Dupree v. State

A. J. 'WALKER, O. J.—

The threats, proved by the witnesses Williams and Boyd, were made but a short time before the commission of the homicide. They were communicated to the prisoner before the homicide, by the *387persons who heard them uttered. They were indicative of an angry and revengeful spirit, and of a determination to do violence to the prisoner’s person. Such threats were admissible in this case, and the court erred in excluding them.—Powell v. The State, 19 Ala. 577; Carroll v. The State, 23 Ala. 28; Howell v. The State, 5 Geo. 48; Monroe v. The State, 5 Geo. 85; The State v. Zellers, 2 Hals. 280; Shorter v. The People, 3 Coms. 193; Am. Law of Homicide, 216; Campbell v. The People, 16 Ill. 17; Cornelius v. Commonwealth, 15 B. Monroe, 539.

[2.] The facts proved as to the conduct of the deceased, some weeks before, towards Breedlove, were irrelevant to the issue in this case. They pertained to a distinct and independent transaction, having no connection, which we perceive, with this case, and were properly excluded.

[3.] The children of Clara were incompetent witnesses. Their father, maternal grandfather, and great-grandfather were white men. Their great-grandmother was the child of a mulatto, by a negress. The great-grandfather is the first ancestor of pure white blood, to whom the genealogy of the witnesses can be traced. Beyond the great-grand ancestors, the ancestors of both sexes were either negroes, or of mixed blood. If the descent of the witnesses is traced downward from their great-grand-parents, one of whom was white, their grand-parents are of the first generation, their parents of the second, and they themselves of the third generation. It follows, that if in determining the competency of the witnesses, we are to reckon from the ancestors, one of whom was white, the witnesses proposed in this case are in the third generation.

The section of the Code pertaining to this question is as follows: “Negroes, mulattoes, Indians, and all persons of mixed blood descended from negro or Indian ancestors, to the third generation inclusive, though one ancestor of each generation may have been a white person, whether bond or free, must not be witnesses in any cause, civil or criminal, except for or against each other.”—Code, § 2276. This statute must be understood as requiring a computation of the generations from ancestors one of whom is purely white; otherwise, it might be that persons of mixed *388blood, by intermarriage among themselves, might produce descendants, competent to testify against white men, without any admixture of additional white blood in • any generation. We hold, that there must be one white ancestor, of each generation, for three generations, before a competency to testify can be established; and the proposed witnesses, being of the third generation, were incompetent to testify, and there was no error in rejecting them as witnesses.

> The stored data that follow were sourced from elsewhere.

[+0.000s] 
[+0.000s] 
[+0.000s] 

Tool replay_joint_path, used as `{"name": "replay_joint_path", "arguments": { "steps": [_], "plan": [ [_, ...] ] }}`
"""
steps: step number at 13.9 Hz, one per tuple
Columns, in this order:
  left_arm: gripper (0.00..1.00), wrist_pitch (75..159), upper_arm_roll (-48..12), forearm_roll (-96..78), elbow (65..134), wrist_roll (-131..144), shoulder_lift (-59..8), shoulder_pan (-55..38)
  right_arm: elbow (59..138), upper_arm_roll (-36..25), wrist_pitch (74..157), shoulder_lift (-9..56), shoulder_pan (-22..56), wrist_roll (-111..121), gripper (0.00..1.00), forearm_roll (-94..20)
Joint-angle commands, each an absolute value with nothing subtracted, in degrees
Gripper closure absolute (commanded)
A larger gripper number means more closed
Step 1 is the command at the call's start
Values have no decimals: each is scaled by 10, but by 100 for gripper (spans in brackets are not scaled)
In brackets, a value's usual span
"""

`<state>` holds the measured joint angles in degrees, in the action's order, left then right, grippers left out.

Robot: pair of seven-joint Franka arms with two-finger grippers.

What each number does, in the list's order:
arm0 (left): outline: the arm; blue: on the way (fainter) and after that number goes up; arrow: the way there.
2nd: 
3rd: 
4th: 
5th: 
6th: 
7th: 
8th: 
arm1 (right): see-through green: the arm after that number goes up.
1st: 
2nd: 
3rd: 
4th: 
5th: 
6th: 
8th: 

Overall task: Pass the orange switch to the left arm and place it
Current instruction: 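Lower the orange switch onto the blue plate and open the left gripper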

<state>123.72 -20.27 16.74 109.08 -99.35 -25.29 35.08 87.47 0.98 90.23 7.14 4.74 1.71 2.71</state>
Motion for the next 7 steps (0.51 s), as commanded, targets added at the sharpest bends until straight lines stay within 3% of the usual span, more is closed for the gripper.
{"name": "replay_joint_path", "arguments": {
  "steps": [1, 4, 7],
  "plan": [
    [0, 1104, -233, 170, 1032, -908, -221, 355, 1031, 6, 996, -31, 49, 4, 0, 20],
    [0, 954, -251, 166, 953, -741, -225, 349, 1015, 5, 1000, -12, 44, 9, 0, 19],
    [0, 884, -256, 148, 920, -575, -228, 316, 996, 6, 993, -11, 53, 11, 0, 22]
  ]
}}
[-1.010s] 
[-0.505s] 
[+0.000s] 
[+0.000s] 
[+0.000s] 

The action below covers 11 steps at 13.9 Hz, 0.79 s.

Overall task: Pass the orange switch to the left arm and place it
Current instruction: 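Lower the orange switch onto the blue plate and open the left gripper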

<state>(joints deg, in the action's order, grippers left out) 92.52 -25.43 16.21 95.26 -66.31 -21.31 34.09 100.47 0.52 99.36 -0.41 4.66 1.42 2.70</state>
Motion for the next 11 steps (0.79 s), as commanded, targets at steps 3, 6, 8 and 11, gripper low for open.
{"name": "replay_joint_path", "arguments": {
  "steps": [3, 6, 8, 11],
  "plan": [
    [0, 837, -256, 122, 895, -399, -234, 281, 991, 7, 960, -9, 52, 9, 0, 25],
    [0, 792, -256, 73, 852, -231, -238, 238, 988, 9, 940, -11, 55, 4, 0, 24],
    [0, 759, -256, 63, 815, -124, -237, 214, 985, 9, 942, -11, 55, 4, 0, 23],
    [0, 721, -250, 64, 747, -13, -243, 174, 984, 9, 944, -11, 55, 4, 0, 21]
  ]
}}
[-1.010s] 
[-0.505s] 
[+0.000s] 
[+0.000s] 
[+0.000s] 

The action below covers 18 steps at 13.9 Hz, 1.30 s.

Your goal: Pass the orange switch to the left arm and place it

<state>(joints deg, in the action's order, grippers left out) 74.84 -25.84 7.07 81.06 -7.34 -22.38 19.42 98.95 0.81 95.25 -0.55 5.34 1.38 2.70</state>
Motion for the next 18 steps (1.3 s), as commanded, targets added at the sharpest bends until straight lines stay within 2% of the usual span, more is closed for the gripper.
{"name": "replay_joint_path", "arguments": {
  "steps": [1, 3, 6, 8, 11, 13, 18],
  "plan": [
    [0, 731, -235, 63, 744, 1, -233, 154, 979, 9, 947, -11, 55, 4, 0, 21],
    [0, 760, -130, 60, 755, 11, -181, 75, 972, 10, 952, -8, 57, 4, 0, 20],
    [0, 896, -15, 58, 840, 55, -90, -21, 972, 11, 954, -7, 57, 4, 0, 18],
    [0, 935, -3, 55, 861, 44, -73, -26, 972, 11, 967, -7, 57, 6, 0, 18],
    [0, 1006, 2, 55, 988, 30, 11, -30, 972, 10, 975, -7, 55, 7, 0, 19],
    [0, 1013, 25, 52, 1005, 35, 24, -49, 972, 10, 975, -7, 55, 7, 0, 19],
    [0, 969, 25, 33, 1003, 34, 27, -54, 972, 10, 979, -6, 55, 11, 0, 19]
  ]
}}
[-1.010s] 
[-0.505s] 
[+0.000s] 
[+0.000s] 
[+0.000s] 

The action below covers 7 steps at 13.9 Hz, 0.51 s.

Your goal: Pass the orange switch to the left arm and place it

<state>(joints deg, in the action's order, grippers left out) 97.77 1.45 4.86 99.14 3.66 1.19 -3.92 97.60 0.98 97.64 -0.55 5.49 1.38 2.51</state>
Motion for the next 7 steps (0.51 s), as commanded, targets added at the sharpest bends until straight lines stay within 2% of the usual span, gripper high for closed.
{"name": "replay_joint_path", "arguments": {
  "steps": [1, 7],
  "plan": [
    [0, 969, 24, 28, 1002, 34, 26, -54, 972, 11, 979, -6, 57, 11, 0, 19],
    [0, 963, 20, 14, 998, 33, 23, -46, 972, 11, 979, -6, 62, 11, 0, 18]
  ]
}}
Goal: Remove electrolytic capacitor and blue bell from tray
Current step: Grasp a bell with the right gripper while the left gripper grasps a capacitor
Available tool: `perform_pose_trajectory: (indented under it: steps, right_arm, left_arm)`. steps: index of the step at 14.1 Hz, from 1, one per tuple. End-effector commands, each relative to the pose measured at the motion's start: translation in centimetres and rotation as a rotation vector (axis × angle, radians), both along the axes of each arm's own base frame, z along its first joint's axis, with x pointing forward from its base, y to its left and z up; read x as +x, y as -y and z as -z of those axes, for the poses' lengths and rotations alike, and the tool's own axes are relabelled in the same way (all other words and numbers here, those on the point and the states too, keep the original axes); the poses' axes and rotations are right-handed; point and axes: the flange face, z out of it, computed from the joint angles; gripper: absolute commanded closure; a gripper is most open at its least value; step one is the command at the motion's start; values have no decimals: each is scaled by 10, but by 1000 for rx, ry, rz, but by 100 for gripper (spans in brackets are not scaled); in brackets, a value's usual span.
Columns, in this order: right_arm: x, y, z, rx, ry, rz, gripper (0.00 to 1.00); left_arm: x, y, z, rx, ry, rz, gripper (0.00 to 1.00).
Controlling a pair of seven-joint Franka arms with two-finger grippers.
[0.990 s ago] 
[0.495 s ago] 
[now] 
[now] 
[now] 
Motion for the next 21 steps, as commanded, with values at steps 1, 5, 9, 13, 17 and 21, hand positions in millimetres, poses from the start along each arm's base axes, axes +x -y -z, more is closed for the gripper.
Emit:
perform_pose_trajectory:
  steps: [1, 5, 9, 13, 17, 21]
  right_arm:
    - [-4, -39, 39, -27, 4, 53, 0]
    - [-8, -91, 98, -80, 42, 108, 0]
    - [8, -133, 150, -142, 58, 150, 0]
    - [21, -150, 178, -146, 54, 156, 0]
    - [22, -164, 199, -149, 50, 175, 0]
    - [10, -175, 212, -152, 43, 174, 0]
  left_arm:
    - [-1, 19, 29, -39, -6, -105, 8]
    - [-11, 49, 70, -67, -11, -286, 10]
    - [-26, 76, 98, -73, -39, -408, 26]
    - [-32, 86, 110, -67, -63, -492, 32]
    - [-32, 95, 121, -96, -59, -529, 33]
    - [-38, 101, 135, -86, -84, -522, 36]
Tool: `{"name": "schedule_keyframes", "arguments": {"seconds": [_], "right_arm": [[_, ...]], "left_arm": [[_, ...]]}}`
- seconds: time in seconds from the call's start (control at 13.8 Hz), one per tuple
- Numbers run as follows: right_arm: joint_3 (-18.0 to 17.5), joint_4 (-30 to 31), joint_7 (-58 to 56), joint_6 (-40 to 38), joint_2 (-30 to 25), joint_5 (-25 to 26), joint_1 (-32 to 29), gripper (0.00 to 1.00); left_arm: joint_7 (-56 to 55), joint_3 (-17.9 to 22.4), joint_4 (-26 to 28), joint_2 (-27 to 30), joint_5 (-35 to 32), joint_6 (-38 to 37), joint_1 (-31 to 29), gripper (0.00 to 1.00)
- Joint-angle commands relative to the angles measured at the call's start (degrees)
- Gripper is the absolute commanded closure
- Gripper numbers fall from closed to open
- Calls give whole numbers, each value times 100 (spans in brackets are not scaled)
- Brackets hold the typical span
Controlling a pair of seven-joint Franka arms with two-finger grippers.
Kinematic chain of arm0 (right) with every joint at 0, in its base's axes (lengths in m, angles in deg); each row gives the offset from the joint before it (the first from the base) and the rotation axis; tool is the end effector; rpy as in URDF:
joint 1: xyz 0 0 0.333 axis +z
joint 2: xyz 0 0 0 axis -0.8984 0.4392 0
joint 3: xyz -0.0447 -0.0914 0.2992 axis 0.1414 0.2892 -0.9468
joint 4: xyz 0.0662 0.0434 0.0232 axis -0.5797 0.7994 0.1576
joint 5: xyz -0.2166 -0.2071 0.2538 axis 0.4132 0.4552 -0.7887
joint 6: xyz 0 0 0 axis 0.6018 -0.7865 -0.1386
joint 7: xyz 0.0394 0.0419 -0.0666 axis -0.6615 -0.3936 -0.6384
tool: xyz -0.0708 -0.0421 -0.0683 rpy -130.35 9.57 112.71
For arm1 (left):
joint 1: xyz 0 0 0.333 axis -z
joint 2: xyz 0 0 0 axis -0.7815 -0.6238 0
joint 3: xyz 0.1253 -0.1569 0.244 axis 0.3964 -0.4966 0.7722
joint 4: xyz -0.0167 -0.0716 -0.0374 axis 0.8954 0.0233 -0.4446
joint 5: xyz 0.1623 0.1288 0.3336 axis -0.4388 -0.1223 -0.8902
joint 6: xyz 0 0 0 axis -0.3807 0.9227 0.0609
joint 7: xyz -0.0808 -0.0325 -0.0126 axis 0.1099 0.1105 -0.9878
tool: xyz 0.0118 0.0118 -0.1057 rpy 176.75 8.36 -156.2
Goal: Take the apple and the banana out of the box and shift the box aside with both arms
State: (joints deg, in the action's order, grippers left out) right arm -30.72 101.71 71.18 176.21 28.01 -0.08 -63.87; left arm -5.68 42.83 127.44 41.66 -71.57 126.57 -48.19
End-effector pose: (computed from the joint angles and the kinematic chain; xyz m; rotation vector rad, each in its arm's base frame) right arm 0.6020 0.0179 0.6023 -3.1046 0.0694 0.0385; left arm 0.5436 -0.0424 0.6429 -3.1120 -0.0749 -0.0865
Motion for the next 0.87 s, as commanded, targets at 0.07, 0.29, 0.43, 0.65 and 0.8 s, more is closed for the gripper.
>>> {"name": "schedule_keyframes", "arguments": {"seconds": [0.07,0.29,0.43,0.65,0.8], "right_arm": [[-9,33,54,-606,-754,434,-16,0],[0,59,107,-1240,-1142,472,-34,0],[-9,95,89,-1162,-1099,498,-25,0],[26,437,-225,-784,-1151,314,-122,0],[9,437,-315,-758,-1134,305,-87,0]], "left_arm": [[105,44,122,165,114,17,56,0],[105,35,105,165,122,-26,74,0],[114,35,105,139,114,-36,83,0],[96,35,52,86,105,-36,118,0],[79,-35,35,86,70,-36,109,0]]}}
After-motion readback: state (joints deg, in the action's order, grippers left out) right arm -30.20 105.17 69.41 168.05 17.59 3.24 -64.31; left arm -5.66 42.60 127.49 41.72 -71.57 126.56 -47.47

[4.] The statement of the testimony given in by the widow of the deceased, before the coroner on his inquest, was not admissible. She was living. The testimony was not that of a deceased witness. No reason is suggested for the admissibility of the evidence, save that the witness had emigrated to Georgia. There is no rule, which would justify the admission of such testimony on that ground.

[5.] So, also, the proof that the deceased was a convict, escaped from the Georgia penitentiary, was inadmissible. Particular acts of misconduct on the part of the deceased, and offenses against the law committed by him, and not connected with this case, were inadmissible. For a still stronger reason, parol evidence of his having been a penitentiary convict was inadmissible. It is not allowable to go into proof of particular acts, unconnected with the ease, to show the character of the deceased.—State v. Nugent, 18 Ala. 521; Pritchett v. State, 22 Ala. 89; Franklin v. State, 29 Ala. 14.

[6.] The character of the prisoner for peaceful disposition and habits was competent proof for him.—Felix v. The State, 18 Ala. 720.

[7.] The witnesses, by whom it was proposed to show the character of the accused, had known him for eight or ten years, and were acquainted with his character. This was sufficient to qualify them to testify as to his character, notwithstanding they may have resided more than twenty miles from him. Eesidence in the immediate vicinity of the person, whose character is the subject of investigation, is not an indispensable qualification of a witness to testify as to the character. Such a remoteness of residence would not prove that the witness did not *389know wbat the character was, and therefore would not disqualify him to testify on the subject.—Hadjo v. Gooden, 18 Ala. 718; Martin v. Martin, 25 Ala. 201.

[8.] There was no error, either in the refusal of the court to give the charges asked, without a qualification, or in the qualification of them, as stated in the bill of exceptions.—Oliver v. The State, 17 Ala. 587; Harrison v. The State, 24 Ala. 67; Noles v. The State, 26 Ala. 31. The charges asked might have misled the jury, by making the impression upon them that the plea of self-defens was sustained, although there was not a reasonable belief of a present necessity to strike for his own protection. This court will never reverse for the refusal of a charge, the tendency of which is to mislead the jury.

The judgment of the court below is reversed, and the cause remanded.